Neural Network Policies

Neural Network Policies#

Neural networks are highly effective for training reinforcement learning algorithms. Similar to other neural network examples, it can be hard to interpret the optimised network. Let’s try to build a network to train for this LunarLander-v3. Our policy network will be a simple three-linear layer network.

import torch.nn as nn
import torch.nn.functional as F

class QNetwork(nn.Module):
    """
    A simple feedforward neural network with 2 hidden layers.
    
    :param obs_dim: The dimension of the input obs.
    :param action_dim: The dimension of the output action.
    """
    def __init__(self, obs_dim, action_dim):
        super(QNetwork, self).__init__()
        self.fc1 = nn.Linear(obs_dim, 128)
        self.fc2 = nn.Linear(128, 128)
        self.fc3 = nn.Linear(128, action_dim)
    
    def forward(self, x):
        """
        Forward pass of the network.
        
        :param x: The input obs.
        :return: The output action.
        """
        x = F.relu(self.fc1(x))
        x = F.relu(self.fc2(x))
        return self.fc3(x)

However, the broader training strategy will involve using a deep Q-network. This approach uses a Replay Buffer, which reduces the correlation between episodes while enabling the reuse of past experiences. For more on this structure, there is a good Stack Exchange answer on the subject. We construct below the Replay Buffer class.

import random
from collections import deque

class ReplayBuffer:
    """
    A simple replay buffer for storing experiences.
    
    :param capacity: The maximum capacity of the buffer.
    """
    def __init__(self, capacity):
        self.buffer = deque(maxlen=capacity)
    
    def push(self, obs, action, reward, next_obs, done):
        """
        Push an experience to the buffer.
        
        :param obs: The current obs.
        :param action: The action taken.
        :param reward: The reward received.
        :param next_obs: The next obs.
        :param done: Whether the episode is done.
        """
        self.buffer.append((obs, action, reward, next_obs, done))
    
    def sample(self, batch_size):
        """
        Sample a batch of experiences from the buffer.
        
        :param batch_size: The size of the batch.
        :return: The batch of experiences.
        """
        return random.sample(self.buffer, batch_size)
    
    def __len__(self):
        """
        :return: The length of the buffer.
        """
        return len(self.buffer)

The final stage is to build the training loop. This is where the Q-learning component comes in. We can think of Q-learning as a table that stores the best learning actions, where each cell holds a Q-value and estimates how good that action is for a given state of the environment. The Q-values are then updated iteratively using the Bellman equation,

\[ Q(s, a) = Q(s, a) + \alpha\left[r + \gamma \max Q(s', a') - Q(s, a)\right], \]

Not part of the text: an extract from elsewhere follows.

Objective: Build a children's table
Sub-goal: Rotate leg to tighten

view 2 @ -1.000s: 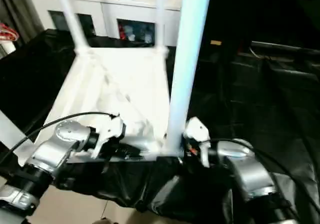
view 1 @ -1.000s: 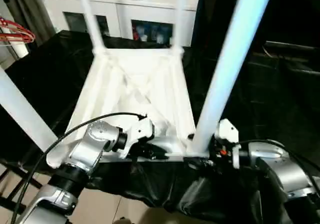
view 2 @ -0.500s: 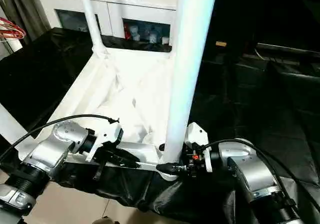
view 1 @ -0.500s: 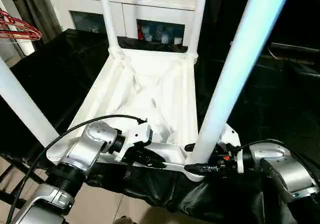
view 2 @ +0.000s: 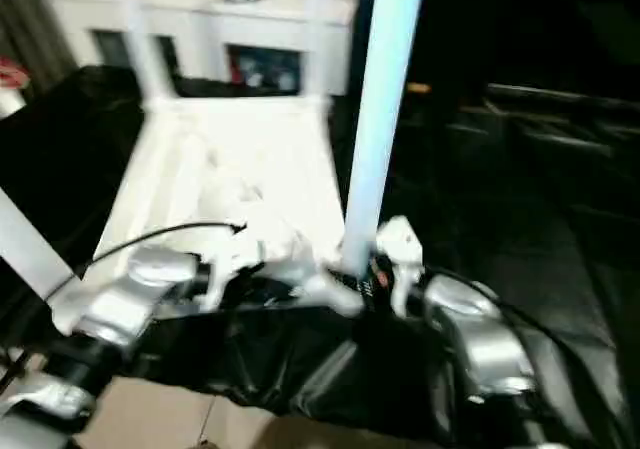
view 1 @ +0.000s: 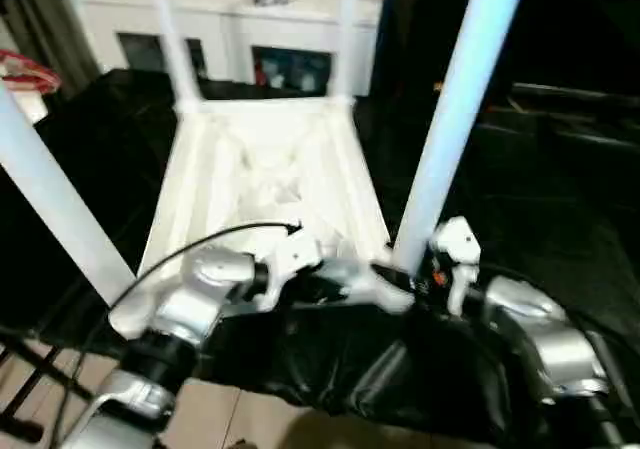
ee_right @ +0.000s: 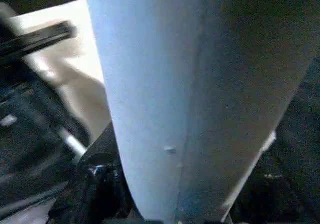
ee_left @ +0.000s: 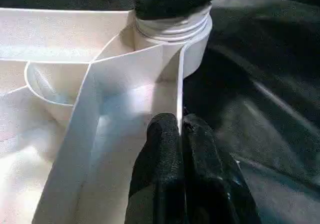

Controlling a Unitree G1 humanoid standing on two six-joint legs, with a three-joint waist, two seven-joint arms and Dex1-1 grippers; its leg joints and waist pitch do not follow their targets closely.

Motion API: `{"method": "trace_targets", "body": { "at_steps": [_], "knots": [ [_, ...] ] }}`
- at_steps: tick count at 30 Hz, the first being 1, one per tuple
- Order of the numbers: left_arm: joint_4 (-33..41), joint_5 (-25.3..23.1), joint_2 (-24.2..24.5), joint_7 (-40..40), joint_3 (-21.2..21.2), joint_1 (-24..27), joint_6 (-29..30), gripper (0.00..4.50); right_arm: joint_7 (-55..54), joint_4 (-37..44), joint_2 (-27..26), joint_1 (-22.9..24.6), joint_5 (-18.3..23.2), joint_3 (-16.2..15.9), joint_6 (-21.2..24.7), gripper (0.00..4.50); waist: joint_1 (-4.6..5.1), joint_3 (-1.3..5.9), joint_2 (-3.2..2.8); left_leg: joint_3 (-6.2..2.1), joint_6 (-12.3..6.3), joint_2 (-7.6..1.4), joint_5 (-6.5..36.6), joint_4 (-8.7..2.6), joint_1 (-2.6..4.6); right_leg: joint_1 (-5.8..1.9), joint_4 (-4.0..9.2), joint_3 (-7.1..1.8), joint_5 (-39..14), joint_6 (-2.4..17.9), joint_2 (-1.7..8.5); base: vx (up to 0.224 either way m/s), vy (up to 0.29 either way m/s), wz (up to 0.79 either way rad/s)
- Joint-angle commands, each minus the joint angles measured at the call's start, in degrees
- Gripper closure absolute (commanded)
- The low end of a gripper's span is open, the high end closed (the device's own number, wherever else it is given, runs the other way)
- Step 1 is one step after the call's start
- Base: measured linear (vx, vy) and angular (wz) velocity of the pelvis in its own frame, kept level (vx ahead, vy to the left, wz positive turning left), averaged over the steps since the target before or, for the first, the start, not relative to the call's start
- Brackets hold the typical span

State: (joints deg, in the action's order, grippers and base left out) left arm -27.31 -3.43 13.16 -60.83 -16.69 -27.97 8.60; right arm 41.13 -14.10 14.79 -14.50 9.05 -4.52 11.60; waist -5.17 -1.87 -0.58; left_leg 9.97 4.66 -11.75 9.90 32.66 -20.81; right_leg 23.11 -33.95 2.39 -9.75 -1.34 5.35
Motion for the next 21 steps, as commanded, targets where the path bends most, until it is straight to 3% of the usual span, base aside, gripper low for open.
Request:
{"method": "trace_targets", "body": {
  "at_steps": [1, 4, 7, 8, 10, 12, 14, 19, 21],
  "knots": [
    [1.25, 1.7, -5.33, 3.81, -1.17, -1.62, -0.62, 4.5, -2.13, -3.49, -4.35, 0.39, -1.07, -5.47, 4.11, 2.52, 0.15, 2.03, 0.78, -0.69, 0.96, -0.43, 23.27, -4.52, 0.3, -1.21, 6.37, -0.85, -35.74, 4.23, 2.46, 0.0, 0.0, 0.0],
    [0.5, -0.45, -8.89, 9.02, -2.35, -2.21, -0.09, 4.5, -10.0, -7.52, -9.54, -1.74, -2.8, -4.79, 4.74, 2.52, 0.68, 2.08, 0.56, -0.97, 1.32, -0.34, 24.45, -4.69, 0.28, -1.24, 6.63, -0.53, -36.59, 3.43, 2.44, 0.0, 0.0, 0.0],
    [0.25, -1.69, -10.48, 10.65, -3.27, -2.45, 0.02, 4.5, -11.69, -8.86, -11.22, -2.6, -4.04, -5.15, 2.98, 2.52, 1.13, 2.14, 0.57, -1.1, 0.98, -0.36, 26.1, -4.96, 0.39, -1.46, 6.83, -0.3, -34.78, 3.53, 2.31, 0.0, 0.0, 0.0],
    [0.23, -1.94, -10.62, 10.58, -3.55, -2.5, -0.18, 4.5, -11.84, -9.27, -11.58, -2.9, -3.78, -4.79, 2.85, 1.97, 1.22, 2.06, 0.52, -1.08, 0.82, -0.33, 27.21, -4.99, 0.68, -1.12, 7.04, -0.34, -34.93, 3.43, 2.19, 0.0, 0.0, 0.0],
    [0.45, -1.23, -10.7, 9.61, -3.58, -2.43, -0.12, 4.5, -10.91, -9.23, -11.97, -3.43, -1.55, -3.3, 3.92, 1.83, 1.56, 1.96, 0.53, -1.1, 0.52, -0.22, 29.4, -4.87, 1.12, -0.73, 7.4, -0.3, -36.48, 3.46, 2.18, 0.0, 0.0, 0.0],
    [0.83, -0.89, -10.49, 8.79, -3.49, -2.31, 0.06, 4.5, -9.42, -8.55, -11.82, -3.47, -0.34, -2.64, 4.8, 1.66, 1.84, 2.05, 0.49, -1.35, 0.36, -0.34, 29.63, -5.14, 0.8, -1.23, 7.33, -0.16, -35.86, 3.46, 2.25, 0.0, 0.0, 0.0],
    [1.23, -0.38, -9.81, 7.21, -3.17, -2.06, -0.49, 4.5, -6.93, -6.88, -10.42, -2.83, -0.81, -3.47, 4.9, 1.41, 1.75, 2.26, 0.45, -1.18, 0.08, -0.51, 28.55, -5.32, 0.84, -1.34, 7.21, -0.39, -32.63, 4.37, 2.25, 0.0, 0.0, 0.0],
    [2.44, 2.17, -7.24, 1.65, -2.28, -1.5, -1.34, 4.5, 2.01, -2.44, -4.38, -0.67, -0.46, -5.99, 3.96, 1.36, 0.9, 2.55, 0.7, -0.57, -1.31, -0.7, 24.29, -5.21, 0.6, -1.61, 6.33, -1.27, -24.84, 7.02, 2.2, 0.0, 0.0, 0.0],
    [2.96, 3.75, -4.52, -3.55, -1.6, -1.58, -1.87, 4.5, 10.48, 0.24, 1.19, 0.66, 1.24, -6.75, 2.78, 1.36, -0.15, 2.83, 0.74, -0.14, -2.58, -0.77, 20.18, -4.88, 0.54, -2.1, 5.69, -1.44, -19.4, 8.99, 2.24, 0.0, 0.0, 0.0]
  ]
}}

where $s$ and $s'$ are the current and next observations, $a$ and $a'$ are the current and next actions, $r$ is the reward received for the next action, $\alpha$ is the learning rate, and $\gamma is the discount factor, which controls how much future rewards matter. Here, we use a deep Q-network, so the neural network estimates them instead of explicitly computing the Q-values. To enable this, we create two networks, the policy_net and the target_net, which provide the Qvalues for the next observation.

To add some randomness to the network, we have a Monte Carlo step utilised in a simulated annealing fashion. This means the likelihood that the Monte Carlo (randomly selected) policy is used decreases as the training progresses. The EPSILON_DECAY hyperparameter controls the amount that this decreases.

import numpy as np
import torch
import torch.optim as optim

GAMMA = 0.99
LEARNING_RATE = 1e-3
BATCH_SIZE = 64
BUFFER_SIZE = 10000
EPSILON_DECAY = 0.995
MIN_EPSILON = 0.01
TARGET_UPDATE = 10

def train(env, episodes=1000):
    obs_dim = env.observation_space.shape[0]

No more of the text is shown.